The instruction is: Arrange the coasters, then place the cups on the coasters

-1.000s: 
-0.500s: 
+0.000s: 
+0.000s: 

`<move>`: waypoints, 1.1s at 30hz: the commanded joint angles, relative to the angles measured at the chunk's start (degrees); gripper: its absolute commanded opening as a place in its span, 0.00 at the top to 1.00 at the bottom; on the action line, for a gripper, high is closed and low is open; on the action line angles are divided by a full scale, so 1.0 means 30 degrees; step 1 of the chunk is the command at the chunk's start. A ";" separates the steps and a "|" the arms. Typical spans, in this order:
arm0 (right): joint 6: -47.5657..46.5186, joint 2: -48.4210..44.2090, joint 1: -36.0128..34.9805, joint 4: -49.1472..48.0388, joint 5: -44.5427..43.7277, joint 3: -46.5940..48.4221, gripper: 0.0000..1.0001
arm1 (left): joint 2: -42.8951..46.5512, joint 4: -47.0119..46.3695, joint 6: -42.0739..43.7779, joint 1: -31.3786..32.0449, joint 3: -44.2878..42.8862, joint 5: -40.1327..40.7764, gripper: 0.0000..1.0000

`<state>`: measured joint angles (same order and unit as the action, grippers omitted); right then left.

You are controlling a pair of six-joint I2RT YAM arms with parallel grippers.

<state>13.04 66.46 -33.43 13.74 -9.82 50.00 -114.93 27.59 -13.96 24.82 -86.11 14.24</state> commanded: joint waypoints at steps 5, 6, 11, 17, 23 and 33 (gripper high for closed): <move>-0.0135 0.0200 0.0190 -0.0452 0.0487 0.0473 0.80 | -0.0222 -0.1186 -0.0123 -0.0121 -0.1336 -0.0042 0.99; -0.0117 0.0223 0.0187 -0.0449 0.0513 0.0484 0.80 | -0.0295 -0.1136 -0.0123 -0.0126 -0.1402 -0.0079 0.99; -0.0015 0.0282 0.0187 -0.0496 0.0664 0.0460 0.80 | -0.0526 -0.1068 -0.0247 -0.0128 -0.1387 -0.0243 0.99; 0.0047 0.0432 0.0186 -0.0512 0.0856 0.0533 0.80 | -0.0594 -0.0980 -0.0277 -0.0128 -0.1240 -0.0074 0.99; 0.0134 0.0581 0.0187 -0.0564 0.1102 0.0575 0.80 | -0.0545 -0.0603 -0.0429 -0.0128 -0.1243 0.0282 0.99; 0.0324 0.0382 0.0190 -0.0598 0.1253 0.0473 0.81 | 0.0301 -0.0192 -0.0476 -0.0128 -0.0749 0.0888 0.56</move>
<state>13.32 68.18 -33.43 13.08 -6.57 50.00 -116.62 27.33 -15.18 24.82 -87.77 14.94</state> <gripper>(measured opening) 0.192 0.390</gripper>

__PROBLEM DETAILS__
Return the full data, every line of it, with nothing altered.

__FINISHED EXERCISE__
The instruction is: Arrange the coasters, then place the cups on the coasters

-1.000s: 
-0.500s: 
+0.000s: 
+0.000s: 

`<move>`: waypoints, 1.1s at 30hz: the commanded joint angles, relative to the angles measured at the chunk's start (degrees); gripper: its absolute commanded opening as a place in its span, 0.00 at the top to 1.00 at the bottom; on the action line, for a gripper, high is closed and low is open; on the action line angles are divided by a full scale, so 1.0 means 30 degrees; step 1 of the chunk is the command at the chunk's start. A ";" separates the steps and a "|" the arms. Typical spans, in this order:
arm0 (right): joint 6: -47.5657..46.5186, joint 2: -48.4210..44.2090, joint 1: -36.0128..34.9805, joint 4: -49.1472..48.0388, joint 5: -44.5427..43.7277, joint 3: -46.5940..48.4221, gripper: 0.0000..1.0001
arm1 (left): joint 2: -42.8951..46.5512, joint 4: -47.0119..46.3695, joint 6: -42.0739..43.7779, joint 1: -31.3786..32.0449, joint 3: -44.2878..42.8862, joint 5: -40.1327..40.7764, gripper: 0.0000..1.0000

`<state>`: measured joint angles (same order and unit as the action, grippers omitted); right then left.

You are controlling a pair of six-joint I2RT YAM arms with parallel grippers.

<state>13.04 66.46 -33.43 13.74 -9.82 50.00 -114.93 27.59 -13.96 24.82 -86.11 14.24</state> commanded: joint waypoints at steps 5, 6, 11, 17, 23 and 33 (gripper high for closed): <move>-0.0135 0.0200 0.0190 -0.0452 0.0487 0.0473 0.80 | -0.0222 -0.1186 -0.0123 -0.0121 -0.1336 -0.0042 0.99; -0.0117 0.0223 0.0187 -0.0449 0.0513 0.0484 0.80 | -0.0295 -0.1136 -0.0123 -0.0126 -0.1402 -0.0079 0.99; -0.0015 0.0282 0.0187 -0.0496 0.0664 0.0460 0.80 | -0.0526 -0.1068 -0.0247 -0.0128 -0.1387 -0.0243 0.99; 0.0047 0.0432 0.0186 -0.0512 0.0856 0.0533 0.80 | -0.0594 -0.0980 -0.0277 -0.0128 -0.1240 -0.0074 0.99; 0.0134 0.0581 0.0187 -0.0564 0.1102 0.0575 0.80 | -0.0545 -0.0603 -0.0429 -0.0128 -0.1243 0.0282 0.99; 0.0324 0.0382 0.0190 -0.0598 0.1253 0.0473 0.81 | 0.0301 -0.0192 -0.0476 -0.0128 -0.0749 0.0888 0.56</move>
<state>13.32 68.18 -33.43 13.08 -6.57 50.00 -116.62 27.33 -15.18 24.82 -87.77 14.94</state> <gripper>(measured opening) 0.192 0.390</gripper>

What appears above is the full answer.